The system is set up such that the web app can be embedded as part of the broader Global Genetics Directory website, so Monisha can use Squarespace’s mass communication and membership administration tools in a nice UI, while the actual map app just works for free on GitHub Pages in the background.

Screenshots

Provider names and contact details shown here are example values.

Machine-Generated Technical Notes

Everything below this heading was drafted by OpenAI Codex. These sections are intentionally more structured and bullet-pointed than the introductory copy above.

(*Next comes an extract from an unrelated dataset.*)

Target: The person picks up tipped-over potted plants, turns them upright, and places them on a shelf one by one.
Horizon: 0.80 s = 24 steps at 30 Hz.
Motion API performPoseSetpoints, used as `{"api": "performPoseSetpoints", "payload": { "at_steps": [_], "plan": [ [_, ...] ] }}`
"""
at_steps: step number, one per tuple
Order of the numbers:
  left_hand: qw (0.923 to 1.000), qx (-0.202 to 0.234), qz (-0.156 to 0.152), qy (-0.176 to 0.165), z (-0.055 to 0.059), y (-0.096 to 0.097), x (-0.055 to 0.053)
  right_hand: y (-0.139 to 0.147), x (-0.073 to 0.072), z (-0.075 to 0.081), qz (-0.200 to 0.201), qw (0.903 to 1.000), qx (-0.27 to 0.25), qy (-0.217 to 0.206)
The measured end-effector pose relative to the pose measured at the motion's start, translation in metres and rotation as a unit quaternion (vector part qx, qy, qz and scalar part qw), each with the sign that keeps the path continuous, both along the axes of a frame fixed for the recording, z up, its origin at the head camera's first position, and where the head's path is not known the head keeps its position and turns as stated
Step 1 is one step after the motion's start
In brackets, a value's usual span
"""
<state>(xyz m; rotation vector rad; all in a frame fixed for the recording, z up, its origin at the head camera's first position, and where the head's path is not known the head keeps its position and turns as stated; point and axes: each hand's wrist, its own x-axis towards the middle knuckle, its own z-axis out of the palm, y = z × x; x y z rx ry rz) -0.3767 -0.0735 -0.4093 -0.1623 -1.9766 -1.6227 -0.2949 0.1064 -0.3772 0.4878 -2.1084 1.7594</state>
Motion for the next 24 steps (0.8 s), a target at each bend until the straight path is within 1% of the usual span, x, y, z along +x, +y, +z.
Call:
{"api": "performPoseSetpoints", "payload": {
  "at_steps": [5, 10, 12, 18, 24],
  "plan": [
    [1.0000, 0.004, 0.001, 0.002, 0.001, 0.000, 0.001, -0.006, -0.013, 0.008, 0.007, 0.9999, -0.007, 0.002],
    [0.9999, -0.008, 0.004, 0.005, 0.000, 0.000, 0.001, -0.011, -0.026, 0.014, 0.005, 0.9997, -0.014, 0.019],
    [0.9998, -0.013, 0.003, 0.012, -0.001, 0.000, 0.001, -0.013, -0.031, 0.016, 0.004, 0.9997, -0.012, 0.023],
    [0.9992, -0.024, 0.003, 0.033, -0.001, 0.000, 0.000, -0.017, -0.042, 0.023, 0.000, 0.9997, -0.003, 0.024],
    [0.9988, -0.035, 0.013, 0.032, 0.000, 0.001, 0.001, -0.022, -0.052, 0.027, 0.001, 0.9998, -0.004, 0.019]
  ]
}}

  • What it is: a private, key-protected React application for browsing genetics professionals around the world.
  • Core interface: a full-screen Leaflet map with filters for country, city, language, specialty, and name.
  • Why it exists: to make a spreadsheet-backed professional directory easier to browse spatially.
  • Source: boscacci/genetics-map-app.
  • Deployed app: boscacci.github.io/genetics-map-app, with access controlled by a shared URL key.

What It Does

  • Presents genetic counselors and specialists as map markers.
  • Supports global browsing, regional zooming, and filtered exploration.
  • Filters by country, city, language, specialty, and provider name.
  • Recenters the map around matching records when filters are applied.
  • Switches the desktop counter from a global total to filtered-result navigation after filtering.
  • Handles directory fields including name, job title, institution, website, work location, language, interpreter-services availability, and specialty.
  • Supports privacy flags that can hide names, email, phone, institution, and address details from the rendered app.

Technical Notes

  • Frontend: React, TypeScript, Leaflet, React Leaflet, marker clustering, React Select, Papa Parse, and CryptoJS.
  • Pipeline: Google Sheets and Drive APIs, Google geocoding, Python cleaning scripts, Node publishing scripts, GitHub Actions, and GitHub Pages.
  • Hosting model: static React app deployed through GitHub Pages.
  • Design goal: keep the admin workflow closer to spreadsheet editing than software deployment.
  • Operational tradeoff: use automation for fragile data steps, then leave the live map as a cheap static artifact that is simple to host.

Admin Workflow

  • The operational source of truth is a Google Sheet with Working Copy and Production tabs.
  • Non-technical administrators edit the Working Copy tab.
  • GitHub Actions provides two operational paths:
    • Promote Only: stage, geocode, clean, validate, and back up data without publishing the site.
    • Sync and Deploy: run the full pipeline and publish the updated static app.
  • The publish pipeline:
    • Geocodes new rows.
    • Promotes Working Copy into Production.
    • Cleans and validates records.
    • Writes backups.
    • Encrypts the publishable dataset.
    • Builds the React app.
    • Deploys to GitHub Pages.
  • The public static site ships only the encrypted data blob and a hash of the shared access key.

Privacy Boundary

  • The app is static, but provider data is not published as a plain CSV or JSON file.
  • A URL key is hashed in the browser to decide whether access is allowed.
  • The same key decrypts the embedded AES data blob.
  • The page and screenshots deliberately avoid exposing the key or real provider-level details.
  • This is not a replacement for a full identity provider or row-level authorization system.
  • It is a practical privacy boundary for an invited-audience directory that still benefits from cheap, low-maintenance static hosting.